As the date of the November 29th looms closer and closer, I’d like to use these blog posts as a space to provide more context as to the motivations behind 30 Days For Laboratory Animals.
Five summers ago, while surfing the web looking at bands’ Myspace pages, I happened upon a video that would alter the course of my life. That video was called “Meet Your Meat,” a hauntingly detailed look inside modern factory farms and slaughterhouses, where the assembly-line mass murder of billions of animals takes place. I saw footage of pigs in pens so small they couldn’t even turn around being beaten by famers; chickens being “debeaked” with a knife so they wouldn’t peck each other under such stressful conditions; and cows strung upside down and writhing as their throats were cut, one by one…Soon enough, having no longer the conscience to participate in such an industry, I went vegan.
But a greater shift not only in my conscience but also my consciousness began to take shape. Like swallowing that red pill and witnessing the truth of the Matrix, I began to feel as though I had been lied to my entire life, that the world around me had been the wool pulled over my eyes. I began reading books by Daniel Quinn and Derrick Jensen, and a realization set in — not only did our culture abuse animals, it actually abused the entire natural world and other humans, economically, politically, and psychologically. And this oppression was what our current social system is based upon.I saw the context of colonialism (now known as global capitalism), patriarchy, racism, environmental destruction, and even domestic abuse as products of our insane culture of violence. But the video images I saw of those animals inside factories — and later, inside research laboratories — haunted me most of all.
For the past few years, I have asked myself what I was going to do to help these animals and to dismantle the system that propagates their exploitation. And each night I would go to sleep with the knowledge that in essence I had done nothing. For a long time I felt so powerless and isolated, wondering how on earth I could ever resist fully enough to help topple their prisons without facing the wrath of the State like so many comrades today and through the ages.
So I never did act. But slowly and gradually I began to realize that this paralysis, this epidemic of inaction, was precisely what those in power wanted. They wanted me to take the guilt of animal exploitation out on myself instead of those culpable in it. They wanted me to wallow in an assumed state of powerless, of fear, believing no amount of protest could ever disrupt their status quo.

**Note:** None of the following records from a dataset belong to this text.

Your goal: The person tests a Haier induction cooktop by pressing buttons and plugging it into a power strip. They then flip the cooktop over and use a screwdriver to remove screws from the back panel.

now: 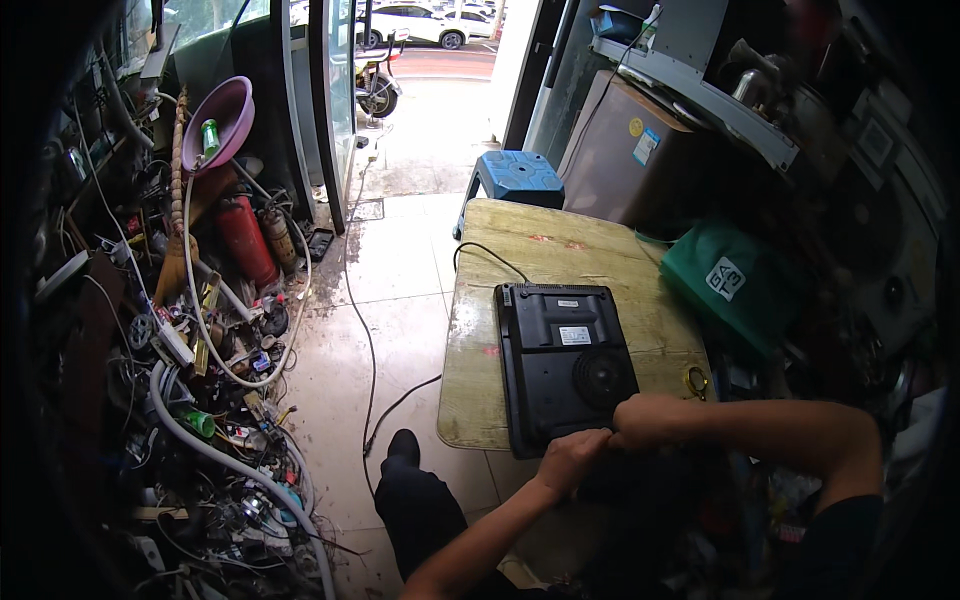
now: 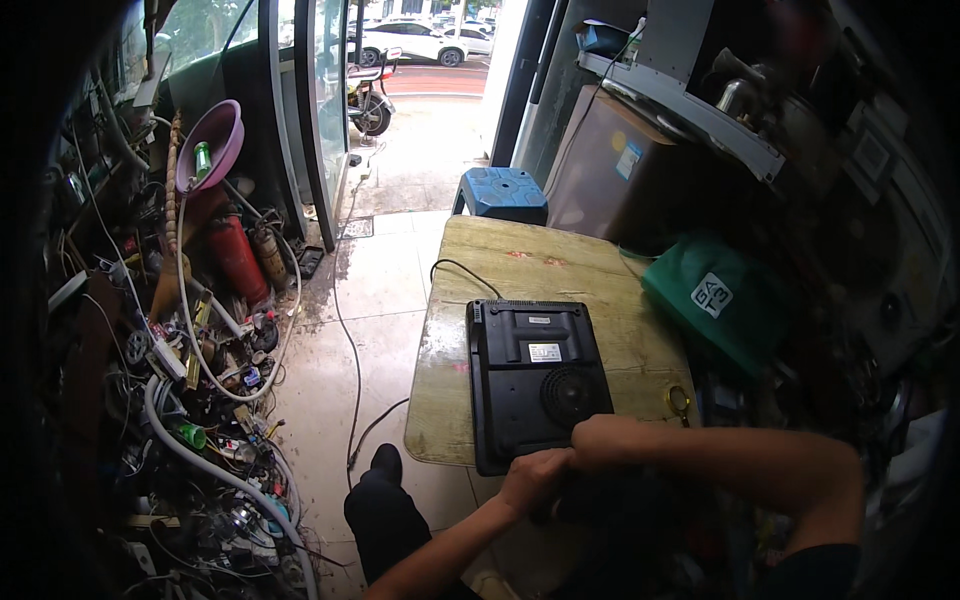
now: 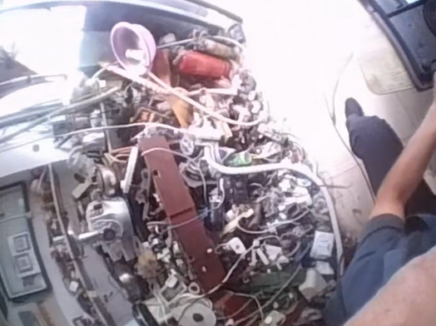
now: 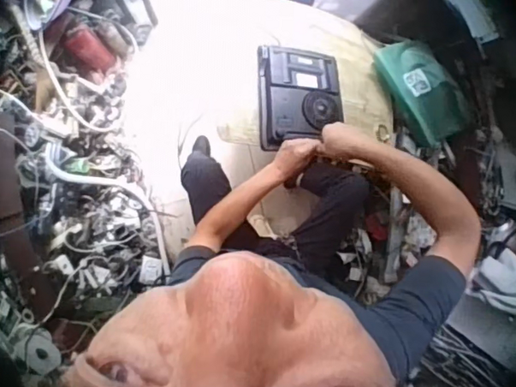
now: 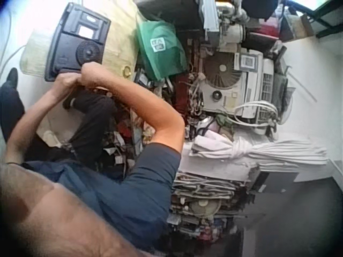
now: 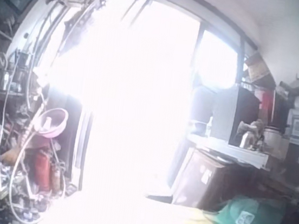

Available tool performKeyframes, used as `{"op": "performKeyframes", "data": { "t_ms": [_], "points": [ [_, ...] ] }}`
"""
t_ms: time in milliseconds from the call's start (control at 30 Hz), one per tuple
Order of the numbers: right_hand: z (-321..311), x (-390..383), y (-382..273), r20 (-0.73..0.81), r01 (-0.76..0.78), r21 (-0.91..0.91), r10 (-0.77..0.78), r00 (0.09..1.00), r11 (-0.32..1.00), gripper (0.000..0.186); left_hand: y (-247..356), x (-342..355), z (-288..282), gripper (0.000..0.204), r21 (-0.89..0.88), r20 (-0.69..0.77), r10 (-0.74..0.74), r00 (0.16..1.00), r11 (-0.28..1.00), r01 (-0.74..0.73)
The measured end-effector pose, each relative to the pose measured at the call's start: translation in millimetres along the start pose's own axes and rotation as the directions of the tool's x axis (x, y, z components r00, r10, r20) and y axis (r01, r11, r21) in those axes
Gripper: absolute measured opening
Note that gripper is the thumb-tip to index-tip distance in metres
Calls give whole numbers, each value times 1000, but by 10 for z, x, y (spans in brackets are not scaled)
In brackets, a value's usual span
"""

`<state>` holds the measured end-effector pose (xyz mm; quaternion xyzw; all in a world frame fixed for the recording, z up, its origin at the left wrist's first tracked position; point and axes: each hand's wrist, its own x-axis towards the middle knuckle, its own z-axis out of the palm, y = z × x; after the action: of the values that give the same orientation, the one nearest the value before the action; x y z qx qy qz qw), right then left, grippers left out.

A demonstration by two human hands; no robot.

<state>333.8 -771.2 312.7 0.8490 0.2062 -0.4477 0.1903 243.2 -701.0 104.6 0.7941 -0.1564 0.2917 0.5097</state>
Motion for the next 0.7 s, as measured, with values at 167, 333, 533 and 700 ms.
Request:
{"op": "performKeyframes", "data": {
  "t_ms": [167, 333, 533, 700],
  "points": [
    [217, -45, 44, -45, 327, -681, -484, 874, 655, 16, -51, -26, 45, 13, 30, 8, 20, 1000, 999, -20],
    [227, -155, 128, -307, 280, -311, -375, 875, 908, 33, -9, 24, 21, 8, 32, 27, 13, 1000, 999, -13],
    [158, -327, 160, -380, 91, -160, -147, 913, 983, 42, 17, 54, 2, 5, 56, 45, -37, 998, 998, 35],
    [353, -160, 315, -585, 378, -229, -437, 683, 897, 27, -55, 25, 48, 6, 58, 11, -41, 999, 997, 40]
  ]
}}
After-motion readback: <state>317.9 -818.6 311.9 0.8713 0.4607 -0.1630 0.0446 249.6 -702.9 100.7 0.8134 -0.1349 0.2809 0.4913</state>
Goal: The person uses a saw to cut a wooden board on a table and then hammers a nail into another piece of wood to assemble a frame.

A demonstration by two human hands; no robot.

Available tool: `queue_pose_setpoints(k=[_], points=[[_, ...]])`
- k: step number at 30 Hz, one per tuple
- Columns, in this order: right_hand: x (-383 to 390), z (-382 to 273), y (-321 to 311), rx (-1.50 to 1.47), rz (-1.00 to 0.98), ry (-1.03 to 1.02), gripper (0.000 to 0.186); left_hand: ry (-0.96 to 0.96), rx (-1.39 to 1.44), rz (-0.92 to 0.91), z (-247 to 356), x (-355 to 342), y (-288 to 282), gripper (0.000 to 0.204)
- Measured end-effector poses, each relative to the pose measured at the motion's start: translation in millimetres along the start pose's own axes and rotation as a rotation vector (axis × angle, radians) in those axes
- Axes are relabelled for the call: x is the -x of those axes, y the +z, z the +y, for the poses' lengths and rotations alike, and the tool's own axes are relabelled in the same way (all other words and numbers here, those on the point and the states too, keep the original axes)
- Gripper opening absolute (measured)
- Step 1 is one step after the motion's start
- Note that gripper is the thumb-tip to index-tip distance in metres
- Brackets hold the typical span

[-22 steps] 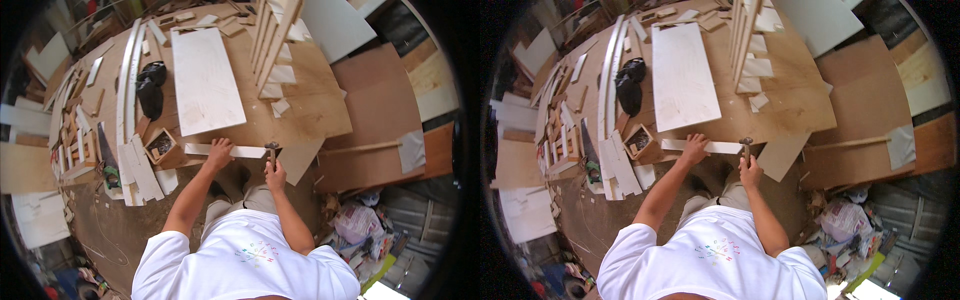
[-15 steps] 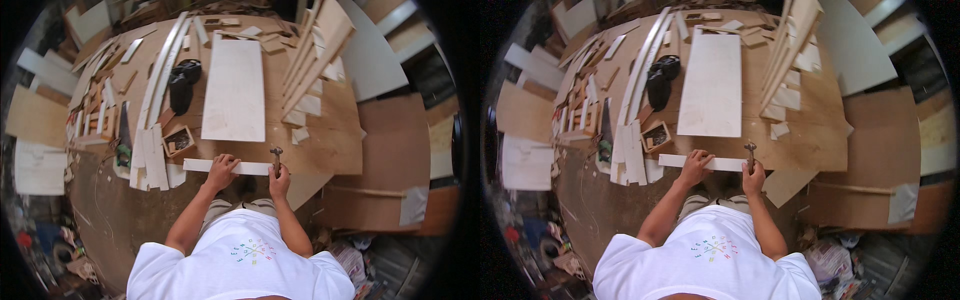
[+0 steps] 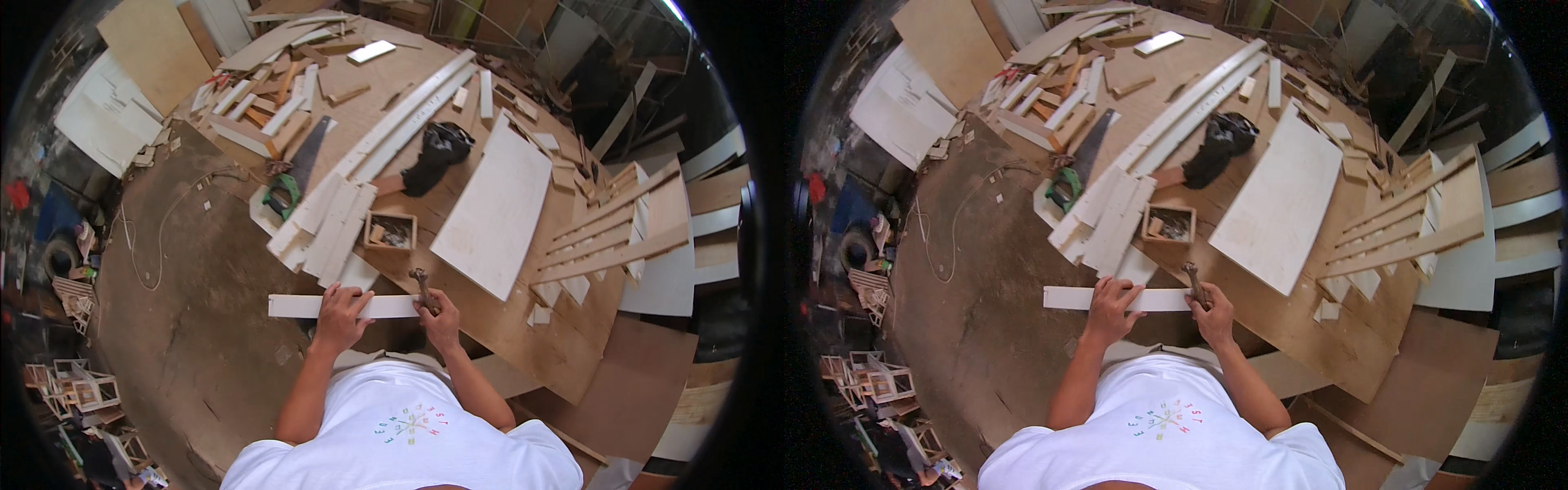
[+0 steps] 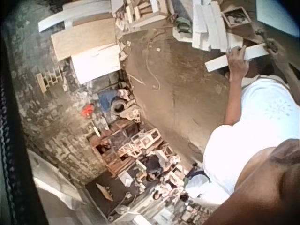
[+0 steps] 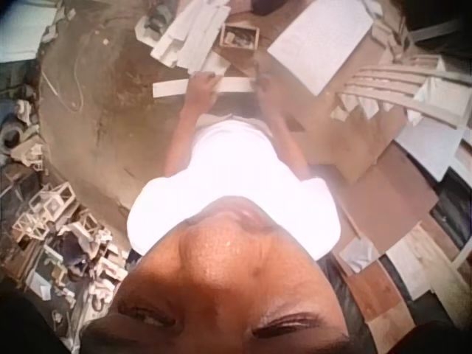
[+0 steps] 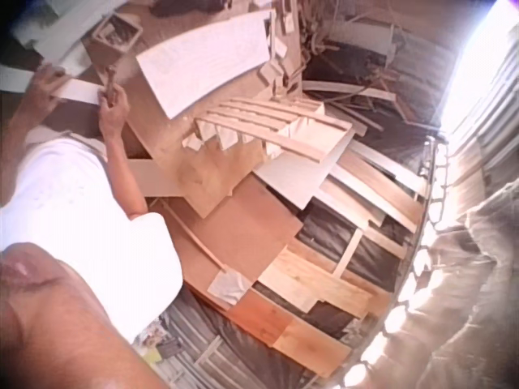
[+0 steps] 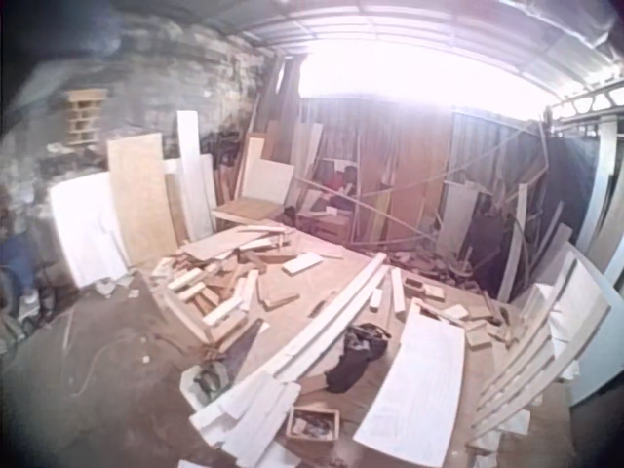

Then I began to take a closer look at examples of resistance throughout history, and recognized that no liberation movement ever happened overnight. That even in the face of complete adversity, and insurmountable odds, those with convictions and love resisted anyway — and that the power structure, like an enormous tree, while perhaps only being hacked one strike at a time, would one day fall. What I also realized was that, if I truly cared about these animals and if I truly wanted to see a world without vivisection, I had to think strategically about what I was going to do to to make that dream real. There was no way I could live with myself, I concluded, if I continued to be aware of the horrors of vivisection and not do anything to stop it. Making no attempt to halt the murder of your family members because you feel that the ones hurting them are bigger and stronger than you does not imply love for those being hurt.
So I’m choosing to do something — this small gesture of defiance. I’ve never been much for demonstrations, feeling they often involved more activist ego-stroking than a strategic attempt to fight back. Sometimes they even had this inverse effect of leaving me less empowered than I felt before I arrived! Yet in other cases these mediums of public dissent have helped me find my voice. So despite the seemingly futile nature of protests, I believe that protest spaces can be an effective means to build movements and networks of dissent and foster a general culture of normalized resistance. This is why the campaign is 30 days, as opposed to one. One day outside with a sign, even with 30 or more people, is easy to ignore. But one or a few people outside every day demonstrating provides more leverage for radical change. I would like to offer outreach to people to let them know about animal exploitation in science; but more than that, I want to make those who already care about these issues more comfortable with resisting and perhaps make them feel less isolated and powerless. I am not doing this to “demand” anything from animal abusers — at least not yet. I am doing this to let them know we are out there — and to, as a fellow comrade writes, “shatter the image of unanimous submission” to a world where their atrocities against animals exist.